Stored entries

........

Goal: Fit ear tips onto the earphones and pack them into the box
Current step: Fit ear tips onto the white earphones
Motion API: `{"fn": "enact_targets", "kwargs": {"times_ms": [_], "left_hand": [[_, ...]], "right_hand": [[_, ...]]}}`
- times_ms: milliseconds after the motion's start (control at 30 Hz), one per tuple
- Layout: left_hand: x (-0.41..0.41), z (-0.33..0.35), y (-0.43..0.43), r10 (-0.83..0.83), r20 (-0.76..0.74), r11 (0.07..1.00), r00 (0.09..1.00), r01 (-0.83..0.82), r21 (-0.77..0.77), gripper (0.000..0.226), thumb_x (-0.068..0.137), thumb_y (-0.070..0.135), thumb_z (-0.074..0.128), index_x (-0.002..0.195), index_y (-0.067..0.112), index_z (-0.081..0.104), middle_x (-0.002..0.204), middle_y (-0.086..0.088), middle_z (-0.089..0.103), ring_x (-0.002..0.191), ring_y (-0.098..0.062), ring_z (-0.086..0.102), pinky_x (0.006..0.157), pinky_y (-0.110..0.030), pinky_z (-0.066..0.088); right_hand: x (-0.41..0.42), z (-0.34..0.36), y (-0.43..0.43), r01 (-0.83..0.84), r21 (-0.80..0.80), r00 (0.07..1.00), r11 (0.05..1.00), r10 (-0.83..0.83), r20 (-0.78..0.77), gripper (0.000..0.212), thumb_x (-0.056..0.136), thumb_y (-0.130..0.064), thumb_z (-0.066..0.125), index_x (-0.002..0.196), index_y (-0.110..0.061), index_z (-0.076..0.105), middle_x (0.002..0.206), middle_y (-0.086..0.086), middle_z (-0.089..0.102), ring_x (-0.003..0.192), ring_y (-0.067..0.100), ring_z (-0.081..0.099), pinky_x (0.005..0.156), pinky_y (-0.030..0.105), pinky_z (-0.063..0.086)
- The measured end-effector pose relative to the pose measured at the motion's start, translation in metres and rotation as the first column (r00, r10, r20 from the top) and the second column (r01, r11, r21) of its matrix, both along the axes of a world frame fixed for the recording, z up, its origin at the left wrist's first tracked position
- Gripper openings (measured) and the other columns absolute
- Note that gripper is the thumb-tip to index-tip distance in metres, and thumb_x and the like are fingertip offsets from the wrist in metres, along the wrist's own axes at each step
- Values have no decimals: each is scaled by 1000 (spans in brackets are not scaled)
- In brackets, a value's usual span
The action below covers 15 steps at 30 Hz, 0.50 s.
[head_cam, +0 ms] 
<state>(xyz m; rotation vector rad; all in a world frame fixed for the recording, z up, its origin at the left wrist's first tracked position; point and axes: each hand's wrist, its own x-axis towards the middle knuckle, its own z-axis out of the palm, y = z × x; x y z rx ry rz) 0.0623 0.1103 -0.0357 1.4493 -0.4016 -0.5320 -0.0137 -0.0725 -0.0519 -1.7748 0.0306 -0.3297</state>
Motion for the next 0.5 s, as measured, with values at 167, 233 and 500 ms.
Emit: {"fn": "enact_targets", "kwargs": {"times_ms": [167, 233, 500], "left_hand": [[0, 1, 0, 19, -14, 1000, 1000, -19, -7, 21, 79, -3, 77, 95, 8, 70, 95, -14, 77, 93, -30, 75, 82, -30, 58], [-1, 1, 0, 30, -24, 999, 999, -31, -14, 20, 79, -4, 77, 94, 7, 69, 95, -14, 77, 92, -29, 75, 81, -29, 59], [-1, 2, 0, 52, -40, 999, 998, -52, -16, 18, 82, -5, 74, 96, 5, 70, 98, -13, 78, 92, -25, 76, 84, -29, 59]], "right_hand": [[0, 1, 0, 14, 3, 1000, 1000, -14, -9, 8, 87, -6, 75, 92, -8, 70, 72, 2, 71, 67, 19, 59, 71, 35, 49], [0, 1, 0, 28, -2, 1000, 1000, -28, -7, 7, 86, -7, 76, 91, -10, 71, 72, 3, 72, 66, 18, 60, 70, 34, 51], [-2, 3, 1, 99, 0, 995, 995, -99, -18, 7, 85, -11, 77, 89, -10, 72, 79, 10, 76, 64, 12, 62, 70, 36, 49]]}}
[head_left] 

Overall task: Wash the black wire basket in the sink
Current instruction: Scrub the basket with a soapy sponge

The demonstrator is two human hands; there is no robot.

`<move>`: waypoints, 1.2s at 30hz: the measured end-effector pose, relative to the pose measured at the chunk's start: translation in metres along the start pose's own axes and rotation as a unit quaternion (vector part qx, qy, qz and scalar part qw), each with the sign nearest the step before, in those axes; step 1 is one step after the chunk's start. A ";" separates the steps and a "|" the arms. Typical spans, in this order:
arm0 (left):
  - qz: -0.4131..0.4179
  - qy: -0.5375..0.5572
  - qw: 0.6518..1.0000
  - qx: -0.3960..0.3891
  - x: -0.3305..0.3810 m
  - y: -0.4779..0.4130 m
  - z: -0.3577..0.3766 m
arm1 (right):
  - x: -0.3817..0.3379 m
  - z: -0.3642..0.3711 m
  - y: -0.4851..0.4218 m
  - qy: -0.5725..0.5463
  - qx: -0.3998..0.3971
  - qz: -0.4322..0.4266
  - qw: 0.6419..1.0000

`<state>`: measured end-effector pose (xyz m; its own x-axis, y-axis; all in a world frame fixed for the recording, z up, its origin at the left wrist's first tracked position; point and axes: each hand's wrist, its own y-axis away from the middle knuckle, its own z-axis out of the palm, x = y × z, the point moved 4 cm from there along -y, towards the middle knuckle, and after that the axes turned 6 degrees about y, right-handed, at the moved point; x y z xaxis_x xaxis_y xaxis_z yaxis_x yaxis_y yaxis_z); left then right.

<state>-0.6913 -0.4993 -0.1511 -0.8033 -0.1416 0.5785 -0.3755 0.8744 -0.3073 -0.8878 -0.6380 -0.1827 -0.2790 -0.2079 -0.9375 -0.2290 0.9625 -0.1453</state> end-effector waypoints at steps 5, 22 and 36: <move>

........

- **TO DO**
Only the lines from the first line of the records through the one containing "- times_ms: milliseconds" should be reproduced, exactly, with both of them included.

- **TASK ANSWER**
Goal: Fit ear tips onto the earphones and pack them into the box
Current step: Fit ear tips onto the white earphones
Motion API: `{"fn": "enact_targets", "kwargs": {"times_ms": [_], "left_hand": [[_, ...]], "right_hand": [[_, ...]]}}`
- times_ms: milliseconds after the motion's start (control at 30 Hz), one per tuple

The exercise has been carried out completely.